I see you built using make directly in the source. Try using install.sh. Maybe the requirement is imposed by the script and not the actual source.
I did a local installation via install.sh. Worked fine.
root@u18:~/src/ossec-hids# env PCRE2_SYSTEM=y ./install.sh 2>&1 | tee /tmp/buildlog_install
blah blah blah
- System is Debian (Ubuntu or derivative).
- Init script modified to start OSSEC HIDS during boot.

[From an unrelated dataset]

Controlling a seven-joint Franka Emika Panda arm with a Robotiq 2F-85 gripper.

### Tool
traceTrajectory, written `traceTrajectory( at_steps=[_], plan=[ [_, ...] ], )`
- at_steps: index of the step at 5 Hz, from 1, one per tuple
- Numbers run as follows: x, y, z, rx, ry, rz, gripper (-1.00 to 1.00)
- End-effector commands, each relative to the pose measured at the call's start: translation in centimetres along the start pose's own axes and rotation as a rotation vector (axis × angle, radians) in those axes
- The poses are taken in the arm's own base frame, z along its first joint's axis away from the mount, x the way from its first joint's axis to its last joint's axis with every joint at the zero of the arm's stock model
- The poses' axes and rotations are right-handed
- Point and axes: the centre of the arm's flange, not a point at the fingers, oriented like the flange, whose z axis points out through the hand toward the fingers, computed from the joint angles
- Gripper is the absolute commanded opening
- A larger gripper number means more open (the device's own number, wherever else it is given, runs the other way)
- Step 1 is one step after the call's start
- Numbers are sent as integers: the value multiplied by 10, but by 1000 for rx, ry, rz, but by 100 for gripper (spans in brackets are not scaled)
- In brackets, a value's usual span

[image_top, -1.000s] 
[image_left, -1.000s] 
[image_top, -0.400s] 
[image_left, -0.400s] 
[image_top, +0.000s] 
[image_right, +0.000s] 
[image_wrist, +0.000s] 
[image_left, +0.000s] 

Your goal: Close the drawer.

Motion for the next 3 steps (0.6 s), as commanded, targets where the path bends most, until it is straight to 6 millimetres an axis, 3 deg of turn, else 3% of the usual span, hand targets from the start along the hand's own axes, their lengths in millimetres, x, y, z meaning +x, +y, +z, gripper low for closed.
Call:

- Configuration finished properly.
- To start OSSEC HIDS:
/var/ossec/bin/ossec-control start
- To stop OSSEC HIDS:
/var/ossec/bin/ossec-control stop
- The configuration can be viewed or modified at /var/ossec/etc/ossec.conf
Thanks for using the OSSEC HIDS.
If you have any question, suggestion or if you find any bug,
contact us at [email protected] or using our public maillist at
[email protected]
( http://www.ossec.net/main/support/ ).
More information can be found at http://www.ossec.net
--- Press ENTER to finish (maybe more information below). ---
Hi all, I tried an install on a armhf server today, with the master branch, and I got the libpcre error seen here. I tried to install all libpcre packages I could find with no (good) result. I didn't try to change the Makefile or anything (PCRE/PCRE2_SYSTEM parameter).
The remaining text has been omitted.